### ACTION ITEM:
In the listing below, find the line with "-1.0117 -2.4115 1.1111" and the line with "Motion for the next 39", then return them and every line between them exactly, minus the pictures.

______

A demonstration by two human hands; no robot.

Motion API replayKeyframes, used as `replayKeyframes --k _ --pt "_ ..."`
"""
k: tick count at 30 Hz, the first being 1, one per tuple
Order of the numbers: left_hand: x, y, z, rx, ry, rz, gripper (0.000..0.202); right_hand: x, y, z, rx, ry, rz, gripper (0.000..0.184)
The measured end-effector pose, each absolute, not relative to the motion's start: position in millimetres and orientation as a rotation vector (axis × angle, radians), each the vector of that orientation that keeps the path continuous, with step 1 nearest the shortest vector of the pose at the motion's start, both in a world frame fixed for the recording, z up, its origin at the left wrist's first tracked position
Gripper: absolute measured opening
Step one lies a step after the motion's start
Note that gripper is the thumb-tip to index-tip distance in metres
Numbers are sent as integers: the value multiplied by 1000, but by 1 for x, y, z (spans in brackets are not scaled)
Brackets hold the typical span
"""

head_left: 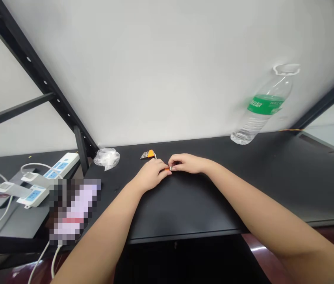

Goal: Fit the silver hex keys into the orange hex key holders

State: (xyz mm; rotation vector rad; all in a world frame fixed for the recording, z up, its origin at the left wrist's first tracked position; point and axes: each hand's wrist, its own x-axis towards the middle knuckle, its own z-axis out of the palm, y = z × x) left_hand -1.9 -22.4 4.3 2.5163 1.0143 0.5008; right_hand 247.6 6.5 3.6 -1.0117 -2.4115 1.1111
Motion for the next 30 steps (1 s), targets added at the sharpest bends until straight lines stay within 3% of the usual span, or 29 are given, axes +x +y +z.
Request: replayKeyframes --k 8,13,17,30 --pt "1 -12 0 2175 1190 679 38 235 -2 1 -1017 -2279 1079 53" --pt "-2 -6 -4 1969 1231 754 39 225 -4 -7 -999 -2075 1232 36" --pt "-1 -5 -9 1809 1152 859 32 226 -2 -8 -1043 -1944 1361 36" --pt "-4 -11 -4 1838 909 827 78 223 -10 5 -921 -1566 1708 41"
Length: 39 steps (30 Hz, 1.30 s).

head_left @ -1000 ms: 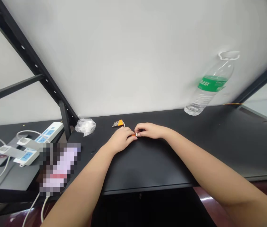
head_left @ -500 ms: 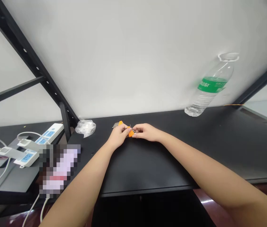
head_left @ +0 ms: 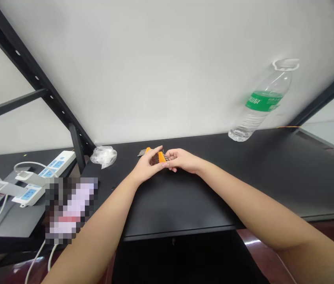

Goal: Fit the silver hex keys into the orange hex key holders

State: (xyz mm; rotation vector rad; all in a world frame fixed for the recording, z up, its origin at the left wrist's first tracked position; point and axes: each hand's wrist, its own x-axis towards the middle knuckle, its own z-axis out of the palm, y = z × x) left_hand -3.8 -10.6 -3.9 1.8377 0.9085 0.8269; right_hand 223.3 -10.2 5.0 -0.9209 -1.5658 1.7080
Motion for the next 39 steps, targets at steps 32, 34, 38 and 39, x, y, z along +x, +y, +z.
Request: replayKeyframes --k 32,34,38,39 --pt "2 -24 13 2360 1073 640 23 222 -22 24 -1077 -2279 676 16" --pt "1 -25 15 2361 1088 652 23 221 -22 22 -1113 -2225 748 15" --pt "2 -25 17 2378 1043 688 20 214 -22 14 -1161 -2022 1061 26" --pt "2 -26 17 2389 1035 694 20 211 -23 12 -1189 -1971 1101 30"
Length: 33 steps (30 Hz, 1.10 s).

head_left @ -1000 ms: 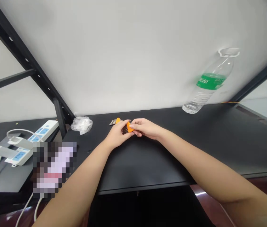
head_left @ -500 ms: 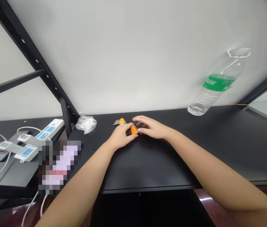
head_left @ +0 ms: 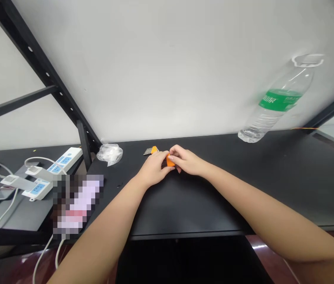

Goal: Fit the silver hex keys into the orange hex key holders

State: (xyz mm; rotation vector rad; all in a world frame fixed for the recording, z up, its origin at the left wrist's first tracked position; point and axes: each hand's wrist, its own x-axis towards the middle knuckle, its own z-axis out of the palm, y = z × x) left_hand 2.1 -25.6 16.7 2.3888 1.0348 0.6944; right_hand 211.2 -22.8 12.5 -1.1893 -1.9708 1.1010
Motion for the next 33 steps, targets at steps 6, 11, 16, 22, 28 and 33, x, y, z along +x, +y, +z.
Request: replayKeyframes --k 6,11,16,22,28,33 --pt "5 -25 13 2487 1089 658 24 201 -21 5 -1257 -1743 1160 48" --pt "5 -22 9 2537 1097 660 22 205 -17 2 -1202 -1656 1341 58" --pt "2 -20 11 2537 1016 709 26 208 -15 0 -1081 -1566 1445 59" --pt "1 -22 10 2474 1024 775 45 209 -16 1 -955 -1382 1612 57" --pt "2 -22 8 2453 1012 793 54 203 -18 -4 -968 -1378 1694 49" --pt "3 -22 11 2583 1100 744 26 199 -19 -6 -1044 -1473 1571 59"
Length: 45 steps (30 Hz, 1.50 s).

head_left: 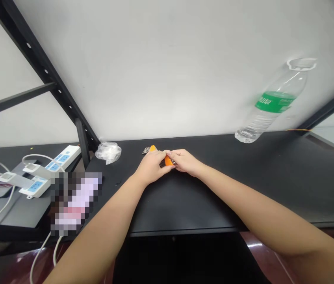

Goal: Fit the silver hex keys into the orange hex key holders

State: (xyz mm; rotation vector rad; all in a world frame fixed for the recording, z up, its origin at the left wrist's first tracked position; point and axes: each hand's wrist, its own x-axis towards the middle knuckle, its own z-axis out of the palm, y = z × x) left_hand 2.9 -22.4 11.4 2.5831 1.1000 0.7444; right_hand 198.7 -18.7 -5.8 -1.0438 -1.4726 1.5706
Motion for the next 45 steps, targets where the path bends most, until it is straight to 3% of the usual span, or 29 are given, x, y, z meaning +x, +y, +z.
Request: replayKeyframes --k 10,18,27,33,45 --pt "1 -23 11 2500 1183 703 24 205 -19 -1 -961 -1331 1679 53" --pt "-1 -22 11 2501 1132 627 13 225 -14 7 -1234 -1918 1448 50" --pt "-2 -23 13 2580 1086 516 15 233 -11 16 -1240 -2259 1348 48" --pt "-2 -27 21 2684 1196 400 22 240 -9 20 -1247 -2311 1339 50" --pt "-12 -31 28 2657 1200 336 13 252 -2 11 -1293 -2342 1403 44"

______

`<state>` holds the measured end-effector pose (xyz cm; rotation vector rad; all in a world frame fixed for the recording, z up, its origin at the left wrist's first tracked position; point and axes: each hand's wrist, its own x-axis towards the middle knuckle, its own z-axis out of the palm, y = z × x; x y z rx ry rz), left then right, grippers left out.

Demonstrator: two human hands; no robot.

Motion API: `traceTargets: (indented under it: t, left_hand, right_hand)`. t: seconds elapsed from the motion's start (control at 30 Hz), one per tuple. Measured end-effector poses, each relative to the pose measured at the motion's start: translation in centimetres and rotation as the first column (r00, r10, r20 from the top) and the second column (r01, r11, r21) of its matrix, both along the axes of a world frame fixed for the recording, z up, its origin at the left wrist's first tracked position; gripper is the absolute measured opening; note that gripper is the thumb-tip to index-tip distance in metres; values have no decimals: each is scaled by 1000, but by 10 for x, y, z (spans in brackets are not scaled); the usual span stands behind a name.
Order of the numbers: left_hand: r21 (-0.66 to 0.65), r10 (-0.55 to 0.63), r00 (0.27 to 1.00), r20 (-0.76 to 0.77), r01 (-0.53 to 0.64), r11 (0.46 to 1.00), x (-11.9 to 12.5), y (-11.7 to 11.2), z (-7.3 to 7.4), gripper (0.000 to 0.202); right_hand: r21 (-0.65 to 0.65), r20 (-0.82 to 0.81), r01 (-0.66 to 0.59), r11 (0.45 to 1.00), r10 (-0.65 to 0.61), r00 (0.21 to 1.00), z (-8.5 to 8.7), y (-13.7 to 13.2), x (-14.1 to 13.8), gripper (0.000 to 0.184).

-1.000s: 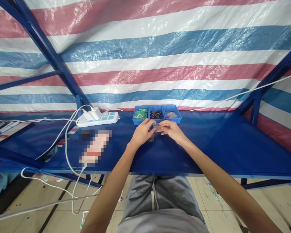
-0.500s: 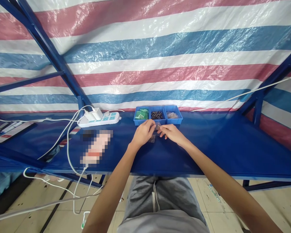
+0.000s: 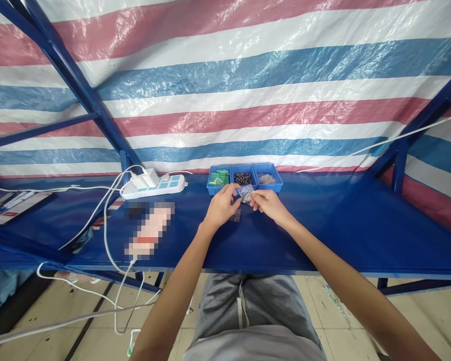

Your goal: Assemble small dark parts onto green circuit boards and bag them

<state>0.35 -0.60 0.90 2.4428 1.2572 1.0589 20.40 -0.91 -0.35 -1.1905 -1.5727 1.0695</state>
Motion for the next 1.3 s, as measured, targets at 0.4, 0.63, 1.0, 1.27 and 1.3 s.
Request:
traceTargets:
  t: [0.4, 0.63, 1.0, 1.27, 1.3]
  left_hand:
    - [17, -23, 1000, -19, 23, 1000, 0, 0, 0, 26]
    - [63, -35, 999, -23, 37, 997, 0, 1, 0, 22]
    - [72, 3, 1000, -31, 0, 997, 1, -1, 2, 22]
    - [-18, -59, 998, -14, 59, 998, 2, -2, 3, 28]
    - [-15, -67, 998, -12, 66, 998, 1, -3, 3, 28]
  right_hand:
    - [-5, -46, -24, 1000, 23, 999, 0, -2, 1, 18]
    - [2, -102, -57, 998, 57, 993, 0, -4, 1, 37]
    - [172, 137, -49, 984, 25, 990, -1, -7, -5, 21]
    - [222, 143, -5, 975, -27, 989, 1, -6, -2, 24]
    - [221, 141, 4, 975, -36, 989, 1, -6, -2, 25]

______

### FINISHED TASK:
State: (xyz mm; rotation vector rad; all in a world frame fixed for the recording, z up, its origin at the left wrist's first tracked position; point and axes: each hand's wrist, its own x-axis towards the middle knuckle, its own z-axis out of the palm, y = z × x) left_hand -1.9 -22.4 4.3 2.5163 1.0143 0.5008; right_hand 247.6 6.5 3.6 -1.0117 -2.4115 1.1111
Motion for the next 30 steps (1 s), targets added at the sharpest bends until straight lines stay within 3% of the usual span, or 29 are given, axes +x +y +z.
Request: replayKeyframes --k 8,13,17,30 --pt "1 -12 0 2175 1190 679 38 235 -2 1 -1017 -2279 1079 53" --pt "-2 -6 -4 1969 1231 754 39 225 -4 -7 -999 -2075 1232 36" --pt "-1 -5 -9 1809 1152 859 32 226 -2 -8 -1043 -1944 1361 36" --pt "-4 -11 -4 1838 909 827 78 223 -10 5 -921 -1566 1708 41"
Length: 39 steps (30 Hz, 1.30 s).

head_left @ -1000 ms: 
head_left @ -500 ms: 
head_left @ +0 ms: 

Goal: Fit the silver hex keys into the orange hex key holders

State: (xyz mm; rotation vector rad; all in a world frame fixed for the recording, z up, its origin at the left wrist's first tracked position; point and axes: each hand's wrist, its own x-axis towards the middle knuckle, its own z-axis out of the palm, y = z × x) left_hand -3.8 -10.6 -3.9 1.8377 0.9085 0.8269; right_hand 223.3 -10.2 5.0 -0.9209 -1.5658 1.7080
Motion for the next 39 steps, targets at steps 32, 34, 38 and 39, x, y, z along +x, +y, +z.

The exercise is done; no more work remains.